I don't think you should be logging that? 😳

Over the last few years, I've managed a lot of (non-)production infrastructure in my personal and professional life. As part of maintaining these systems, I've been digging through logs, understanding why certain users are affected by bad problems, or why the error messages I've built in my personal APIs aren't helpful enough.

However, while looking through logs we can find some very interesting things, most notably things that should not be in there.

Although the original intent behind this article was to discuss what shouldn't be in an application/service's logs, it also can be applied to logs from i.e. Jenkins, GitLab CI, GitHub Actions, and that may be produced from EC2 userdata scripts, Chef client runs, etc.
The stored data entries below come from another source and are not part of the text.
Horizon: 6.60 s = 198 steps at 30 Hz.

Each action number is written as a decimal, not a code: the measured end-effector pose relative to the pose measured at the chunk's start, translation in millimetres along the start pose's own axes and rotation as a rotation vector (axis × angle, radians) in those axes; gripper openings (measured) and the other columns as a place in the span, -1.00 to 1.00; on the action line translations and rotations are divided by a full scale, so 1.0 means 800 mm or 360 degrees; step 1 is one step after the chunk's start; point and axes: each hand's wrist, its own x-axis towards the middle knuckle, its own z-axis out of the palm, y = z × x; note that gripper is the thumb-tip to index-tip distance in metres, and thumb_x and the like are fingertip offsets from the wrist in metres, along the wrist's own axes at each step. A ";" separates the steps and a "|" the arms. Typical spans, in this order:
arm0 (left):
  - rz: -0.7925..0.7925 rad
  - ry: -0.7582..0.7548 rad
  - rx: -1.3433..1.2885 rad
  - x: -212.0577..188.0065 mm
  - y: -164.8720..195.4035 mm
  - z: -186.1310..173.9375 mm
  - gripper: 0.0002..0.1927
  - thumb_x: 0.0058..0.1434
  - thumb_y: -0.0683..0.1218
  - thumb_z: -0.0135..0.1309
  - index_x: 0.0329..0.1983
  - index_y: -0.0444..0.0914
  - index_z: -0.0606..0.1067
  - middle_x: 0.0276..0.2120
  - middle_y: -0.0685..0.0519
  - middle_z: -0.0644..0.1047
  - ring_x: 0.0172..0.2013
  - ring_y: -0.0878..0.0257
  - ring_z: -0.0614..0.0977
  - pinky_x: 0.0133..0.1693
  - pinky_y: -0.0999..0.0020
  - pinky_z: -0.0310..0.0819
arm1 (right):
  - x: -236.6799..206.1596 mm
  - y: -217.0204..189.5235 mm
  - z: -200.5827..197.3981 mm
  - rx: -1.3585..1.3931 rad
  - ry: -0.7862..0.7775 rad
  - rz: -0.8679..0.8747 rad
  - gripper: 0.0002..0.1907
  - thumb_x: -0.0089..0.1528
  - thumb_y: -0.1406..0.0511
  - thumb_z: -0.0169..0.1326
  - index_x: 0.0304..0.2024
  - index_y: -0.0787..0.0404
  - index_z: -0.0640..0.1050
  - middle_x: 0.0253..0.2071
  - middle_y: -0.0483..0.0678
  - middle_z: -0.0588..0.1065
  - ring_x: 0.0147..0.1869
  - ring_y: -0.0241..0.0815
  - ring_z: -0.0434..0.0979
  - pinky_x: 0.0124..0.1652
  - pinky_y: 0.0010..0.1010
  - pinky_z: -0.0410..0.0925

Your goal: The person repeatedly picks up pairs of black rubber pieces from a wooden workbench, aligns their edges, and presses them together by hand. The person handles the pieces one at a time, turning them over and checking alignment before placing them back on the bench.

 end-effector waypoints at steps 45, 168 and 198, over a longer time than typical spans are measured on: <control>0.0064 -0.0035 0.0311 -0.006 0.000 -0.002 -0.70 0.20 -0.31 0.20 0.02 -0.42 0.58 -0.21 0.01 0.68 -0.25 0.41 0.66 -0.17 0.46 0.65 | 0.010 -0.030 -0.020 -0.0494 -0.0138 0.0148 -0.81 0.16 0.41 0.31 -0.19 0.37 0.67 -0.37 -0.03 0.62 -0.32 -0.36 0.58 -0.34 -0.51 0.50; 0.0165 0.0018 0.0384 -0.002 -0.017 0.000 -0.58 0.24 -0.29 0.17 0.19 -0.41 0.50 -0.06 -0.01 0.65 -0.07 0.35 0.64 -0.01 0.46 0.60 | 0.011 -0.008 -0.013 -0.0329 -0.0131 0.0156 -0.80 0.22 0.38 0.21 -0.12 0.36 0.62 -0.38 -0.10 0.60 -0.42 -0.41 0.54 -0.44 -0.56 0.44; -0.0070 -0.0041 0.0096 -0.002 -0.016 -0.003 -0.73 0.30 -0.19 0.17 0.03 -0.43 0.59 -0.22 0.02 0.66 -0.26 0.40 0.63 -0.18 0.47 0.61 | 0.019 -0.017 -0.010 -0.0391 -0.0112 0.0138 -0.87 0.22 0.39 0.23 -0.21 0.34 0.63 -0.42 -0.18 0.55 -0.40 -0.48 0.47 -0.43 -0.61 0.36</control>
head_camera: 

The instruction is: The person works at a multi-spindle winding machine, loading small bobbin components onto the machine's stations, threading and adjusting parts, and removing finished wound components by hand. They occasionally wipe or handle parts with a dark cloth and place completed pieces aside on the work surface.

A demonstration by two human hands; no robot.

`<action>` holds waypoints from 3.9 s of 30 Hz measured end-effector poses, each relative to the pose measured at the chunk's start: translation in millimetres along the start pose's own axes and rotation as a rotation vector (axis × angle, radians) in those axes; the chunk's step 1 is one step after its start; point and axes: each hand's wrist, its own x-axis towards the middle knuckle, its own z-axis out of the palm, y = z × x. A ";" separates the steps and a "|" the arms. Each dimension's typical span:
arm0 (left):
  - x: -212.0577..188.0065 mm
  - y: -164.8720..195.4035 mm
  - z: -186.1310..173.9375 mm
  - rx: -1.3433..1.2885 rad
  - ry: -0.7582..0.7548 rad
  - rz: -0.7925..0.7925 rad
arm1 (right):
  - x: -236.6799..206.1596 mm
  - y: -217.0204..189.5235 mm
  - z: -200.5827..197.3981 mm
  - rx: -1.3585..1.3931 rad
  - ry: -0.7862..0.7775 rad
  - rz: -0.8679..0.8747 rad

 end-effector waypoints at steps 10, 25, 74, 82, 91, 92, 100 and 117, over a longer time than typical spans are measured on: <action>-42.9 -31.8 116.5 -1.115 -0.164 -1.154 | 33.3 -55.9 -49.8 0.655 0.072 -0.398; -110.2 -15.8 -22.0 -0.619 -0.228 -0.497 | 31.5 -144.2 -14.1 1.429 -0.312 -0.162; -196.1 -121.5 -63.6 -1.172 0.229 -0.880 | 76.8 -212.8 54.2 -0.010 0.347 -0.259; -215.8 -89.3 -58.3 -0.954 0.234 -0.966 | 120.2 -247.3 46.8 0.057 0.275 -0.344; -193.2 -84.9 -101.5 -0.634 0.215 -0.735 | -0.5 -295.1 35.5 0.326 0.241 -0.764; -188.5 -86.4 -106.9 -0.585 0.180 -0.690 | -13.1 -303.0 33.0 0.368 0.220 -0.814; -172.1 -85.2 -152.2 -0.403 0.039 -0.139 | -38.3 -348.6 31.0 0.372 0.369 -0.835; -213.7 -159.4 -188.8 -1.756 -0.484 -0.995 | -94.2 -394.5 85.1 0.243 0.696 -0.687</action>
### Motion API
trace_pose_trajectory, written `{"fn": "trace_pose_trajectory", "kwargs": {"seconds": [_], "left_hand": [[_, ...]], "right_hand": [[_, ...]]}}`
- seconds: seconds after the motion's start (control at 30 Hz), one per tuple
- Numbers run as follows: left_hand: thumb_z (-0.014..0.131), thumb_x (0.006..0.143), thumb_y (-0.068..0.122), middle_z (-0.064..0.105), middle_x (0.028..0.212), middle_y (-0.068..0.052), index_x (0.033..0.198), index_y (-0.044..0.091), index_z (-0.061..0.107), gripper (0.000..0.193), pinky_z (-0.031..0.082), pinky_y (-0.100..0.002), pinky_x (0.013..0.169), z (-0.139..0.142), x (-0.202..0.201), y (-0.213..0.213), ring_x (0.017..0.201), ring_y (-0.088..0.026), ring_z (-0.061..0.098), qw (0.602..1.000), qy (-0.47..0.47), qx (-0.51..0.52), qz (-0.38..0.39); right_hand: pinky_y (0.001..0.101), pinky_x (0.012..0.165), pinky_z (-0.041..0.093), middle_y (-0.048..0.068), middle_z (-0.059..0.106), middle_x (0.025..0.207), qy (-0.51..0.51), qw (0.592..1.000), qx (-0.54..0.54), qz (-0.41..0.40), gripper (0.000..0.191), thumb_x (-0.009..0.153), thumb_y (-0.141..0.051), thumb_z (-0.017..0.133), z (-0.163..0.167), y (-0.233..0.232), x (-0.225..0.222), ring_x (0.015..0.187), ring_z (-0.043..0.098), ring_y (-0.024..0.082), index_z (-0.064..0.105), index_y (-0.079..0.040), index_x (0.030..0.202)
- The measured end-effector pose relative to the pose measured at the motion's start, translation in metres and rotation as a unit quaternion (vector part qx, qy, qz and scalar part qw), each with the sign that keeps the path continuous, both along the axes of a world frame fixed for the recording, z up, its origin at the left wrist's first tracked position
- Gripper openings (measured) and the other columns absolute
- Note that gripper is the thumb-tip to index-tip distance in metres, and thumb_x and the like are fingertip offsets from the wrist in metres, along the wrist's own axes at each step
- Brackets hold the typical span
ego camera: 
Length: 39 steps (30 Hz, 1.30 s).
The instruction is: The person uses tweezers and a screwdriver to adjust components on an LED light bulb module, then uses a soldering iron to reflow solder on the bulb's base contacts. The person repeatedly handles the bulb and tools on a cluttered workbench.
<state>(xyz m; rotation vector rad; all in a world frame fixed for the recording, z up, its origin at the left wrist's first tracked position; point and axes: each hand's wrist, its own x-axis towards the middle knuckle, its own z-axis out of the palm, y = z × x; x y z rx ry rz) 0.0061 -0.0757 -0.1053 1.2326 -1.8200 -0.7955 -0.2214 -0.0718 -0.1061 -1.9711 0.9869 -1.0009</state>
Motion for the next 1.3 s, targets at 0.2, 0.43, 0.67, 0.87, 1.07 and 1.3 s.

These are examples based on non-production logs, and any relation to existences of data found in production systems is purely coincidental.

Finally, if you do see data of this type, especially a JWT or another form, do not use online tools to inspect them.

Common dangerous log patterns

Below are a number of common things that could be problematic, and where possible, ways to pick up on them using search strings for i.e. your logging aggregation platform.

Higher log levels than expected

Something hopefully more straightforward to catch is cases where there is a DEBUG / TRACE log level turned on in a Production environment.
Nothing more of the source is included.